L’actualité vient de mettre au premier plan des affaires fort embarrassantes pour l’Église catholique : les crimes de pédophilie, et les viols de religieuses commis par un certain nombre de prêtres. Bien sûr il convient de demander justice pour les victimes. Mais il est encore plus important me semble-t-il de comprendre comment cela a pu se produire, et risque encore de le faire si on n’y prend pas garde.
En catholicisme, le prêtre agit in persona Christi, c’est-à-dire en tant que Jésus-Christ, consubstantiel au Père. Autrement dit, c’est un personnage sacré dans toutes les occasions cruciales de son ministère. Par exemple lorsqu’il dit la messe, ou bien lorsqu’il administre les sacrements.
Ainsi c’est un thaumaturge, puisqu’il a le pouvoir en célébrant l’eucharistie de changer effectivement pain et vin en corps et sang du Sauveur, qui deviennent réellement présents sur l’autel : il lui suffit pour cela de prononcer les paroles rituelles, et s’opère le miracle de la transsubstantiation. Son langage est performatif, en ce qu’il fait advenir ce qu’il énonce. Il en est de même pour l’administration des sacrements. Ainsi il peut absoudre réellement le pécheur qui se confesse à lui : Ego te absolvo, etc. Pouvoir énorme, ouvrant la porte à tous les chantages : Louis XIV lui-même tremblait devant son confesseur !
On comprend pourquoi alors les victimes d’un personnage si imposant et si à part des autres, tel qu’il leur a été présenté par l’éducation qu’ils ont reçue, ont pu être sidérées devant les crimes qu’il a commis, étant à mille lieues de se douter que de tels faits puissent se produire. Et cela explique pourquoi il y a eu réticence au départ à dénoncer ces crimes, puis retard à le faire pouvant entraîner leur prescription.
Ces crimes ayant été commis du fait de la projection aveuglée des victimes sur leurs bourreaux, du crédit dévotionnel qu’elles leur ont accordé, le meilleur moyen de s’en prémunir à l’avenir est me semble-t-il de désacraliser la figure du prêtre, et de faire voir en lui un homme comme les autres.

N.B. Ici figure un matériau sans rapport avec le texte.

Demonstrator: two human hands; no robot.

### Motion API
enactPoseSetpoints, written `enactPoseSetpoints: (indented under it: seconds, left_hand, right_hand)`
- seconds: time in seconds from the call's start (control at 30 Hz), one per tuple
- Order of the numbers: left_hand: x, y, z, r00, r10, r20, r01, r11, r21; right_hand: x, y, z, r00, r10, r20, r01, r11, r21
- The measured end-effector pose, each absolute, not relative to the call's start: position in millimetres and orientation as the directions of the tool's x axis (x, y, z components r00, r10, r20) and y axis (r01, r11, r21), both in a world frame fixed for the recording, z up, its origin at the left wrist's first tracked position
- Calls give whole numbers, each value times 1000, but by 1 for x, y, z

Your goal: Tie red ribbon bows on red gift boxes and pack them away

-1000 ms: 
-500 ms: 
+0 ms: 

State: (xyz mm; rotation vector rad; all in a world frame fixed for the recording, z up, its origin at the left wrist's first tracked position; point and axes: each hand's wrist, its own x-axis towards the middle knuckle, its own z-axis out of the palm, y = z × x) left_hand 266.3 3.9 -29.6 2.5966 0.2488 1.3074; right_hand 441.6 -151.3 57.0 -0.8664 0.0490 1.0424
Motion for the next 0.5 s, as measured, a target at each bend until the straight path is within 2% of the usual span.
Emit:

Je ne sais si l’Église catholique y est prête. Si elle le fait, elle fera une seconde Réforme. On sait que Luther défendait l’idée d’un sacerdoce universel : pour lui, tout chrétien baptisé était prêtre. Il est plus digne, me semble-t-il, d’assister un compagnon de route, que de l’éblouir par les miracles, dont Jésus lui-même n’a pas voulu lors de sa Tentation au désert, encore plus si on met ce pouvoir au service de ses penchants les plus pervers.